• _INSTRUCTIONS TO FOLLOW_: Transcribe the entries that follow exactly as they appear, minus pictures.

• _MATERIALS PROVIDED_:

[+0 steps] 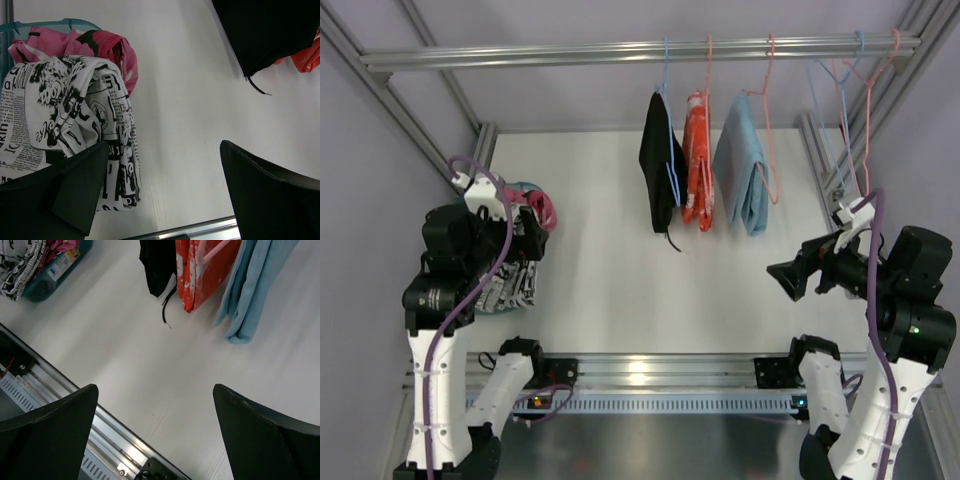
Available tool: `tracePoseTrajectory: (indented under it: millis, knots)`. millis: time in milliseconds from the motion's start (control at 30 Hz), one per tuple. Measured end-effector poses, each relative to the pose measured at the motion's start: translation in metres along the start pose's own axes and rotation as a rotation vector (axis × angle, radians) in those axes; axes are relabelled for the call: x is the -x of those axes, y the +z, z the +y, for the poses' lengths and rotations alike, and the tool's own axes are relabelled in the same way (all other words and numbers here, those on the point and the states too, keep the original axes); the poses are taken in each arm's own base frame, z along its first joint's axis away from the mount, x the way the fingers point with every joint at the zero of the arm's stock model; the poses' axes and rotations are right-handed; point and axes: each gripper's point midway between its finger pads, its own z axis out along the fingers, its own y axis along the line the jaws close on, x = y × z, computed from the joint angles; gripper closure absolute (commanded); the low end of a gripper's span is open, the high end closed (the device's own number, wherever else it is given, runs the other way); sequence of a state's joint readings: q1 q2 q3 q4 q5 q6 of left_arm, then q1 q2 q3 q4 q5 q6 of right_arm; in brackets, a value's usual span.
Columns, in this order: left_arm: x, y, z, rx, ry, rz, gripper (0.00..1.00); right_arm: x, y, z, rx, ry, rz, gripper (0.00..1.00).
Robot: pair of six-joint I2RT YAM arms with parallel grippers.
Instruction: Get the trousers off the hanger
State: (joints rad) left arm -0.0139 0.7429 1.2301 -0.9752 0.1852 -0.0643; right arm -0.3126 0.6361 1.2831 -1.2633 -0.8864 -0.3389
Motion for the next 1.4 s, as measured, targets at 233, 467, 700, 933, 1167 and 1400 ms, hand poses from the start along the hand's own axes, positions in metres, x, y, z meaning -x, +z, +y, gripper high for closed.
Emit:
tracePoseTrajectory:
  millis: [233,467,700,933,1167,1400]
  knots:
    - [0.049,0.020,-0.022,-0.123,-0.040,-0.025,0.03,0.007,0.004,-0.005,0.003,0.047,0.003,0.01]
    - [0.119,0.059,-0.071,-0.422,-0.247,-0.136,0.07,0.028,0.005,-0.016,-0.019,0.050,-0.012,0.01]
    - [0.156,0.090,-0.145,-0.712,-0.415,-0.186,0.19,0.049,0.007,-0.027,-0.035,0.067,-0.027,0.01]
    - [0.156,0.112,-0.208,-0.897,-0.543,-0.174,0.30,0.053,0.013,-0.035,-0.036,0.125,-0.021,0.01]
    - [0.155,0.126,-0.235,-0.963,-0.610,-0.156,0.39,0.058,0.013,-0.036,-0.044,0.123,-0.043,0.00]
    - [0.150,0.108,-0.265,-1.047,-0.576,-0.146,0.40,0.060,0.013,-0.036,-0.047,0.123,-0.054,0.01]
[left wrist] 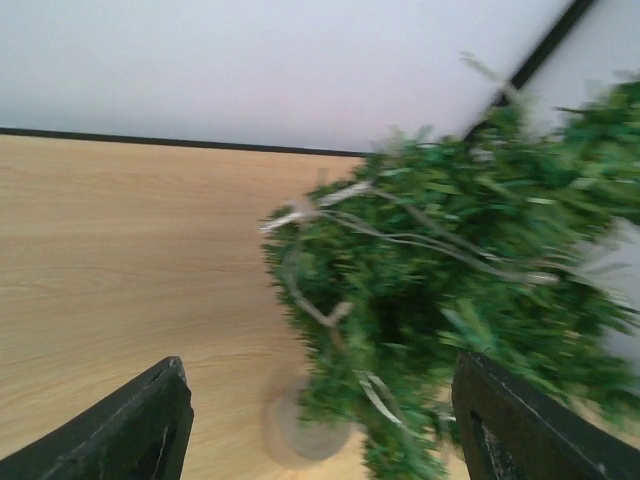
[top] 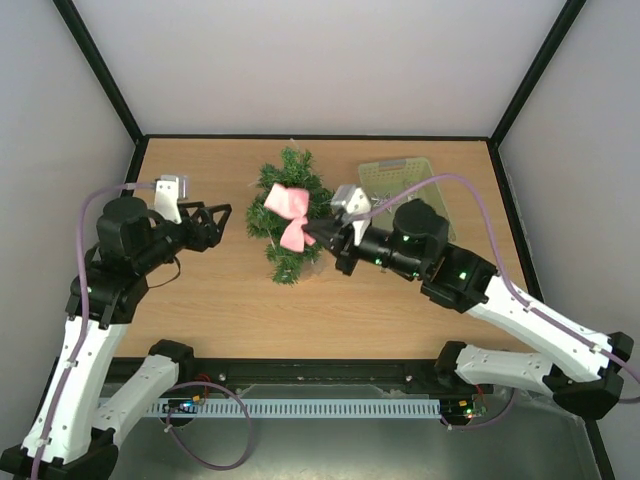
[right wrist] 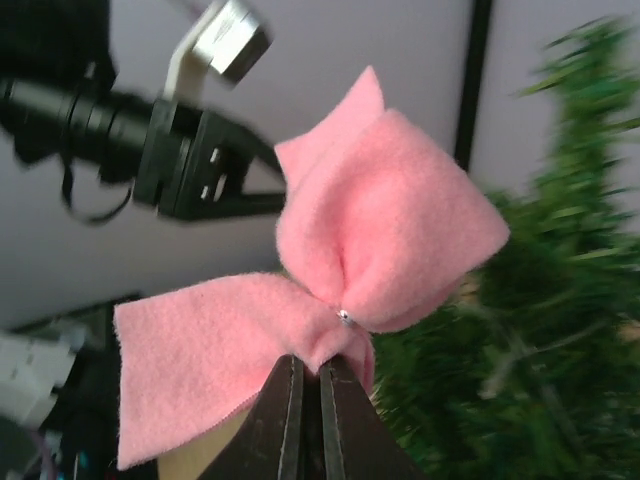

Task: Decorate the small christmas tree
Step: Place the decoration item on the Christmas tree.

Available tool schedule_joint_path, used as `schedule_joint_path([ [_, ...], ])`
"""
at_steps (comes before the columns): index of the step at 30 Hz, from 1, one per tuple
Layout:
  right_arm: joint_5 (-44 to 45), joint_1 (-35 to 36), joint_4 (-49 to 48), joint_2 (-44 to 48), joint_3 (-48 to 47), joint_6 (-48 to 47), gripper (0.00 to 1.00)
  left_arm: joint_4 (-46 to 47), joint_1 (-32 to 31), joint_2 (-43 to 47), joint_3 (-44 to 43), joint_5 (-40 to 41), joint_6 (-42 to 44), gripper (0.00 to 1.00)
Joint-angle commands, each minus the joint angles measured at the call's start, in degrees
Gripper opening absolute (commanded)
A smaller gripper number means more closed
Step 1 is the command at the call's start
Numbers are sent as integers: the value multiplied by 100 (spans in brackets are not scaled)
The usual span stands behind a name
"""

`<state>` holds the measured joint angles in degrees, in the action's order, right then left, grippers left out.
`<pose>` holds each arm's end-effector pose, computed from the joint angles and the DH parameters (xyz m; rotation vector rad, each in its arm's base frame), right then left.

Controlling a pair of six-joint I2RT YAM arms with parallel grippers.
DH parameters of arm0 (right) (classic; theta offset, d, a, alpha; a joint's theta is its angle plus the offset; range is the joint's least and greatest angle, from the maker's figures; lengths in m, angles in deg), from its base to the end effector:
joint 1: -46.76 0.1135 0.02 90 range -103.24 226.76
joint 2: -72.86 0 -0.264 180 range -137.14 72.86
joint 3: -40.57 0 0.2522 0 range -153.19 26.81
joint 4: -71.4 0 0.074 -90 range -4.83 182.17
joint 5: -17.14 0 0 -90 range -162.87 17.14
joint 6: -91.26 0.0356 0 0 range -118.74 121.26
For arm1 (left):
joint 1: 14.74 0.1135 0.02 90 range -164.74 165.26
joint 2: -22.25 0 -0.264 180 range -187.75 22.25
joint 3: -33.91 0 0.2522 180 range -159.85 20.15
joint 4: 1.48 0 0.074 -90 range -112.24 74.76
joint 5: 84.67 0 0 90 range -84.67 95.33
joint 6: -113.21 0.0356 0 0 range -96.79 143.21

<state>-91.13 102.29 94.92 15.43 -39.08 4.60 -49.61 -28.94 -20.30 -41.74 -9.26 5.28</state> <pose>0.1148 0.1870 0.4289 -0.9729 1.3880 1.0389 0.1350 -0.0434 0.4016 0.1221 1.8663 -0.6240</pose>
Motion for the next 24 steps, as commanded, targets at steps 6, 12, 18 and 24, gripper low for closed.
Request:
schedule_joint_path([
  [6, 25, 567, 1233, -388, -170, -1891, 2, 493, -28, 43, -398, -2648, -338, 72],
  [12, 4, 662, 1785, -691, -446, -2530, 2, 782, -39, -47, -124, -3338, -364, 75],
  [18, -2, 729, 1791, -708, -464, -2913, 2, 502, -45, -236, 52, -3322, 46, 72],
  [24, 16, 771, 1851, -873, -592, -3117, 2, 416, -131, -486, 194, -3369, 137, 67],
])
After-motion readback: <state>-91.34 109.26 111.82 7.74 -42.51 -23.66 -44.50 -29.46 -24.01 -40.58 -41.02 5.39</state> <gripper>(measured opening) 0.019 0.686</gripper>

• _OUTPUT FOR THIS TASK_:
[+0 steps] 
Available tool: `tracePoseTrajectory: (indented under it: millis, knots)`. millis: time in milliseconds from the motion's start (control at 30 Hz), one per tuple. Measured end-effector poses, each relative to the pose measured at the motion's start: translation in metres along the start pose's own axes and rotation as a rotation vector (axis × angle, radians) in those axes; axes are relabelled for the call: x is the -x of those axes, y the +z, z the +y, for the poses' lengths and rotations alike, and the tool's own axes are relabelled in the same way (all other words and numbers here, those on the point and the states too, keep the original axes); the poses are taken in each arm's own base frame, z along its first joint's axis away from the mount, x the way the fingers point with every joint at the zero of the arm's stock model; the poses' axes and rotations are right-handed; point and axes: each gripper's point midway between its finger pads, its own z axis out along the fingers, its own y axis along the line the jaws close on, x = y × z, computed from the joint angles; gripper closure absolute (commanded); the low end of a gripper's span is open, the high end closed (the device's own number, wherever else it is given, runs the other way); sequence of a state's joint readings: q1 q2 q3 q4 q5 q6 of left_arm, then q1 q2 q3 q4 q5 q6 of right_arm; in brackets, a value's usual span.
Columns, in this order: left_arm: x, y, z, rx, ry, rz, gripper (0.00..1.00); right_arm: x, y, z, rx, ry, rz, gripper (0.00..1.00).
Robot: pair of six-joint I2RT YAM arms with parallel grippers.
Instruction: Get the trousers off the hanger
State: (joints rad) left arm -0.0139 0.7429 1.2301 -0.9752 0.1852 -0.0643; right arm -0.3126 0.6361 1.2831 -1.2633 -0.8864 -0.3389
Motion for the next 1.4 s, as measured, targets at 233, 467, 700, 933, 1167 and 1400 ms, hand poses from the start along the hand's own axes, positions in metres, x, y, z meaning -x, +z, +y, gripper high for closed.
Emit:
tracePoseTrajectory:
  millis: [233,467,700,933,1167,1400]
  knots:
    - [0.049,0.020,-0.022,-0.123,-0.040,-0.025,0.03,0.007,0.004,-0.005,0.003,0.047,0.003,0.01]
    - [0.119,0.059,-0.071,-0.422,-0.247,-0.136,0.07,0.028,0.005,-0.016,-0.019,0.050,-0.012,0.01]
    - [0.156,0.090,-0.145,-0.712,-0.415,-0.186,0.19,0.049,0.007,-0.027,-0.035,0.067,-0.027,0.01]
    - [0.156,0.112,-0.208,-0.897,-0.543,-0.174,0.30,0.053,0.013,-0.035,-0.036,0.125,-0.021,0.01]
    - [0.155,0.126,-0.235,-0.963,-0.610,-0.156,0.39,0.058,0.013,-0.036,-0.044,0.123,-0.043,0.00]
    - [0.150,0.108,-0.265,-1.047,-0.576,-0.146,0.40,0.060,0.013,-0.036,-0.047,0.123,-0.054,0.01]
[left wrist] 
[top] 
[right wrist] 

Task: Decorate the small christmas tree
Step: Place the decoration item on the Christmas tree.

Available tool schedule_joint_path, used as `schedule_joint_path([ [_, ...], ])`
"""
at_steps (comes before the columns): index of the step at 30 Hz, from 1, one per tuple
Layout:
  right_arm: joint_5 (-44 to 45), joint_1 (-35 to 36), joint_4 (-49 to 48), joint_2 (-44 to 48), joint_3 (-48 to 47), joint_6 (-48 to 47), gripper (0.00 to 1.00)
  left_arm: joint_4 (-46 to 47), joint_1 (-32 to 31), joint_2 (-43 to 47), joint_3 (-44 to 43), joint_5 (-40 to 41), joint_6 (-42 to 44), gripper (0.00 to 1.00)
Joint-angle commands, each minus the joint angles measured at the call's start, in degrees
Gripper opening absolute (commanded)
A smaller gripper number means more closed
Step 1 is the command at the call's start
Numbers are sent as integers: the value multiplied by 100 (spans in brackets are not scaled)
The usual span stands behind a name
"""

`<state>` holds the measured joint angles in degrees, in the action's order, right then left, grippers left out.
`<pose>` holds each arm's end-effector pose, computed from the joint angles and the DH parameters (xyz m; rotation vector rad, each in its arm's base frame), right then left.

Controlling a pair of six-joint I2RT YAM arms with parallel grippers.
DH parameters of arm0 (right) (classic; theta offset, d, a, alpha; a joint's theta is its angle plus the offset; range is the joint's least and greatest angle, from the maker's figures; lengths in m, angles in deg), from its base to the end effector:
joint 1: -46.76 0.1135 0.02 90 range -103.24 226.76
joint 2: -72.86 0 -0.264 180 range -137.14 72.86
joint 3: -40.57 0 0.2522 0 range -153.19 26.81
joint 4: -71.4 0 0.074 -90 range -4.83 182.17
joint 5: -17.14 0 0 -90 range -162.87 17.14
joint 6: -91.26 0.0356 0 0 range -118.74 121.26
For arm1 (left):
joint 1: 14.74 0.1135 0.02 90 range -164.74 165.26
joint 2: -22.25 0 -0.264 180 range -187.75 22.25
joint 3: -33.91 0 0.2522 180 range -159.85 20.15
joint 4: 1.48 0 0.074 -90 range -112.24 74.76
joint 5: 84.67 0 0 90 range -84.67 95.33
joint 6: -113.21 0.0356 0 0 range -96.79 143.21

<state>-91.13 102.29 94.92 15.43 -39.08 4.60 -49.61 -28.94 -20.30 -41.74 -9.26 5.28</state> <pose>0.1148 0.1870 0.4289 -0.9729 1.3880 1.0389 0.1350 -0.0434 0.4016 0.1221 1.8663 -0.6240</pose>
Motion for the next 24 steps, as commanded, targets at steps 6, 12, 18 and 24, gripper low for closed.
Request:
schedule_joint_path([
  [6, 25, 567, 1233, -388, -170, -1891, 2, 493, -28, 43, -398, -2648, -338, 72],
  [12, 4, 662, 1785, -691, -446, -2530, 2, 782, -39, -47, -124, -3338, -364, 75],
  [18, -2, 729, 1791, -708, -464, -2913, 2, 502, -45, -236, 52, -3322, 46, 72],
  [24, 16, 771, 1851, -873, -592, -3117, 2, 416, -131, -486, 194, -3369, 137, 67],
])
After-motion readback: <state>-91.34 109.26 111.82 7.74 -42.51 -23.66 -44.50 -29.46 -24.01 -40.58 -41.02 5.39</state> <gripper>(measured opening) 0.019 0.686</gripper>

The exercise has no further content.